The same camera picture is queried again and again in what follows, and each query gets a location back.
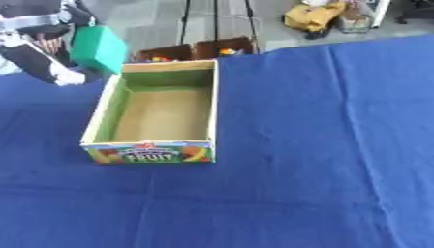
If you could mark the red and yellow toy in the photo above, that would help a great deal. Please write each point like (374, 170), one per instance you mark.
(160, 59)

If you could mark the clear storage basket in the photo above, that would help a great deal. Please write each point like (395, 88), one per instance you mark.
(356, 21)

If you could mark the black tripod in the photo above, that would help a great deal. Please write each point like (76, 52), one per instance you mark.
(215, 19)

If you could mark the black chair base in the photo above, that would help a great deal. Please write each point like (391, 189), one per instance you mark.
(415, 13)

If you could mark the white furniture leg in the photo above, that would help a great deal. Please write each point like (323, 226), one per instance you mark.
(380, 11)

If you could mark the yellow bag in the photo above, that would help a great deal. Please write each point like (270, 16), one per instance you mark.
(311, 16)

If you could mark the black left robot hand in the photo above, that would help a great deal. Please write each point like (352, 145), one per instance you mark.
(31, 63)

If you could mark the brown cardboard box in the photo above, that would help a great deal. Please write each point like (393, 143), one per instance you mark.
(217, 44)
(166, 51)

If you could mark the green block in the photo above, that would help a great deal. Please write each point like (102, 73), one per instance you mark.
(99, 48)

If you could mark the orange and yellow toy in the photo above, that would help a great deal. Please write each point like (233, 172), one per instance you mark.
(229, 51)

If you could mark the tan cardboard box green inside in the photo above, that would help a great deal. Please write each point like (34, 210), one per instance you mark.
(161, 113)

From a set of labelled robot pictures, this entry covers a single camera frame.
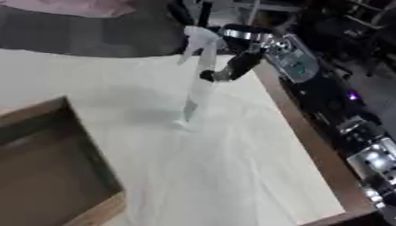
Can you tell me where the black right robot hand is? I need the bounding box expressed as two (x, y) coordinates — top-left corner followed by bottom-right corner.
(198, 24), (276, 83)

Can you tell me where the clear plastic bottle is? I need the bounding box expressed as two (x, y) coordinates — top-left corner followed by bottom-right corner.
(171, 26), (223, 132)

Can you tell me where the tan cardboard box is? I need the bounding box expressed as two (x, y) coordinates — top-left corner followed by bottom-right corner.
(0, 94), (129, 226)

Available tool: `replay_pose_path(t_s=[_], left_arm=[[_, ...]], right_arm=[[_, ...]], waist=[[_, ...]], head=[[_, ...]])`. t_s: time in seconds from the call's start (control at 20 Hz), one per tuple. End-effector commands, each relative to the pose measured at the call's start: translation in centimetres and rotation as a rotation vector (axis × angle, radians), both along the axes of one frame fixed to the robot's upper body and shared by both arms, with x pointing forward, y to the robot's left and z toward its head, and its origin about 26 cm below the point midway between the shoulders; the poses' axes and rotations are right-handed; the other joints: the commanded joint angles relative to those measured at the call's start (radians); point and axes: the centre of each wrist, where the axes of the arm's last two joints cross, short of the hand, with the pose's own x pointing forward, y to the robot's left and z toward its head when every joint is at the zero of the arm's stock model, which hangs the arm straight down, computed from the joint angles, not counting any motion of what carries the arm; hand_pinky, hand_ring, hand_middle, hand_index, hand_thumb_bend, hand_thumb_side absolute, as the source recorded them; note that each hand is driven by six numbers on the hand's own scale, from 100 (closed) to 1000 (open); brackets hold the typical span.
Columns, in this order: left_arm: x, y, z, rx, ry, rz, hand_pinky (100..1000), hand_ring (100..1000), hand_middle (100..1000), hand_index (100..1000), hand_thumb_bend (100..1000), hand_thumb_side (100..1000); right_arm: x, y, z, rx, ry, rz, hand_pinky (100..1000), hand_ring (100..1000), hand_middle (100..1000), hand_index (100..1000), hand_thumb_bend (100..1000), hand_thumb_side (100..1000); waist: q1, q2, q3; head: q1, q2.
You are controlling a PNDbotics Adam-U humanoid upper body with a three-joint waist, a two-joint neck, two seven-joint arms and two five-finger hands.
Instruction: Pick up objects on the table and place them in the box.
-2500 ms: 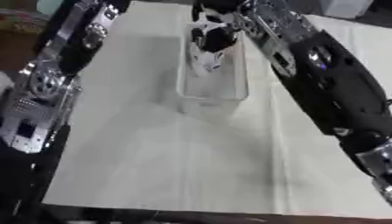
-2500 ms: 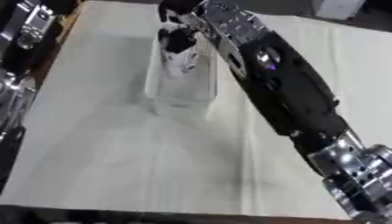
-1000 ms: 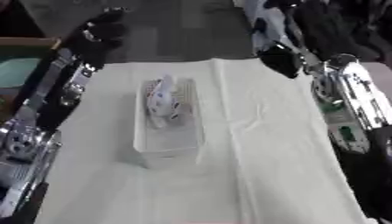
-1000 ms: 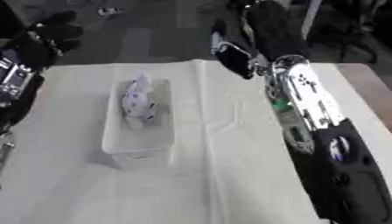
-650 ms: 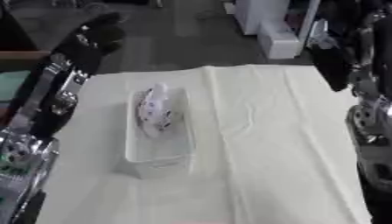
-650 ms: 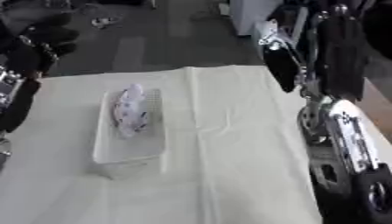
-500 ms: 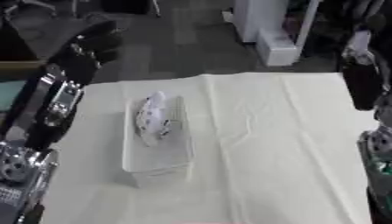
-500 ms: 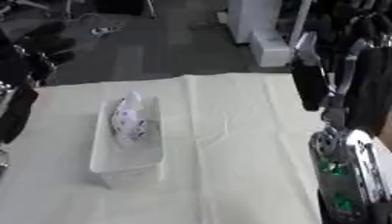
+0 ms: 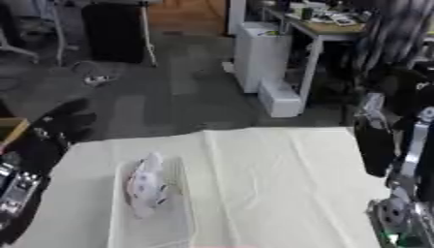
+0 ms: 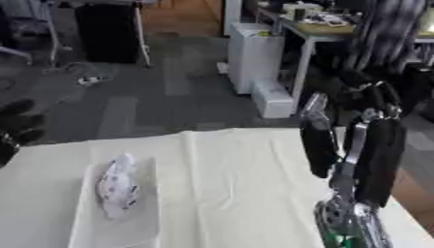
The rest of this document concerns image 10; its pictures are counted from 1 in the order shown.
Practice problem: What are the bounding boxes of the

- WORK REQUIRED
Repeat the data word for word. Skip the pictures.

- ANSWER TO THE PROBLEM
The same camera picture is queried again and again in what follows, and each query gets a location back.
If you could mark the red and yellow toy in the photo above, that would help a great deal. Please write each point like (374, 170), one per instance you mark.
(160, 59)

If you could mark the clear storage basket in the photo above, that would help a great deal. Please write each point like (395, 88), one per instance you mark.
(356, 21)

If you could mark the black tripod in the photo above, that would help a great deal. Please write each point like (76, 52), one per instance you mark.
(215, 19)

If you could mark the black chair base in the photo above, that would help a great deal. Please write each point like (391, 189), one per instance you mark.
(415, 13)

If you could mark the white furniture leg in the photo above, that would help a great deal. Please write each point like (323, 226), one per instance you mark.
(380, 11)

If you could mark the yellow bag in the photo above, that would help a great deal. Please write each point like (270, 16), one per instance you mark.
(311, 16)

If you could mark the black left robot hand in the photo above, that would help a great deal. Please write each point like (352, 145), one per instance you mark.
(31, 63)

If you could mark the brown cardboard box in the photo above, that would help a great deal. Please write each point like (393, 143), one per instance you mark.
(217, 44)
(166, 51)

If you could mark the green block in the photo above, that would help a great deal. Please write each point like (102, 73), one per instance you mark.
(99, 48)

If you could mark the orange and yellow toy in the photo above, that would help a great deal. Please write each point like (233, 172), one per instance you mark.
(229, 51)

If you could mark the tan cardboard box green inside in the photo above, that would help a great deal. Please write each point like (34, 210), one per instance you mark.
(161, 113)

From a set of labelled robot pictures, this entry covers a single camera frame.
Can you tell me where the black right robot hand is? I need the bounding box expressed as two (x, y) coordinates — top-left corner followed by bottom-right corner.
(198, 24), (276, 83)

Can you tell me where the clear plastic bottle is? I need the bounding box expressed as two (x, y) coordinates — top-left corner followed by bottom-right corner.
(171, 26), (223, 132)

Can you tell me where the tan cardboard box is? I need the bounding box expressed as two (x, y) coordinates — top-left corner followed by bottom-right corner.
(0, 94), (129, 226)

Available tool: `replay_pose_path(t_s=[_], left_arm=[[_, ...]], right_arm=[[_, ...]], waist=[[_, ...]], head=[[_, ...]])`. t_s: time in seconds from the call's start (control at 20 Hz), one per tuple. End-effector commands, each relative to the pose measured at the call's start: translation in centimetres and rotation as a rotation vector (axis × angle, radians), both along the axes of one frame fixed to the robot's upper body and shared by both arms, with x pointing forward, y to the robot's left and z toward its head, and its origin about 26 cm below the point midway between the shoulders; the poses' axes and rotations are right-handed; the other joints: the commanded joint angles relative to those measured at the call's start (radians); point and axes: the centre of each wrist, where the axes of the arm's last two joints cross, short of the hand, with the pose's own x pointing forward, y to the robot's left and z toward its head when every joint is at the zero of the arm's stock model, which hangs the arm straight down, computed from the joint angles, not counting any motion of what carries the arm; hand_pinky, hand_ring, hand_middle, hand_index, hand_thumb_bend, hand_thumb_side absolute, as the source recorded them; note that each hand is driven by six numbers on the hand's own scale, from 100 (closed) to 1000 (open); brackets hold the typical span.
Columns, in this order: left_arm: x, y, z, rx, ry, rz, hand_pinky (100..1000), hand_ring (100..1000), hand_middle (100..1000), hand_index (100..1000), hand_thumb_bend (100..1000), hand_thumb_side (100..1000); right_arm: x, y, z, rx, ry, rz, hand_pinky (100..1000), hand_ring (100..1000), hand_middle (100..1000), hand_index (100..1000), hand_thumb_bend (100..1000), hand_thumb_side (100..1000); waist: q1, q2, q3; head: q1, q2.
You are controlling a PNDbotics Adam-U humanoid upper body with a three-joint waist, a two-joint neck, two seven-joint arms and two five-finger hands.
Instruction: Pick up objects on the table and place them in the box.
-2500 ms: 
-2500 ms: 
-1000 ms: 
-1000 ms: 
-650 ms: 
-650 ms: 
-500 ms: 
-500 ms: 
+0 ms: 
+0 ms: 
The rest of this document concerns image 10; its pictures are counted from 1 in the order shown.
Practice problem: What are the bounding boxes of the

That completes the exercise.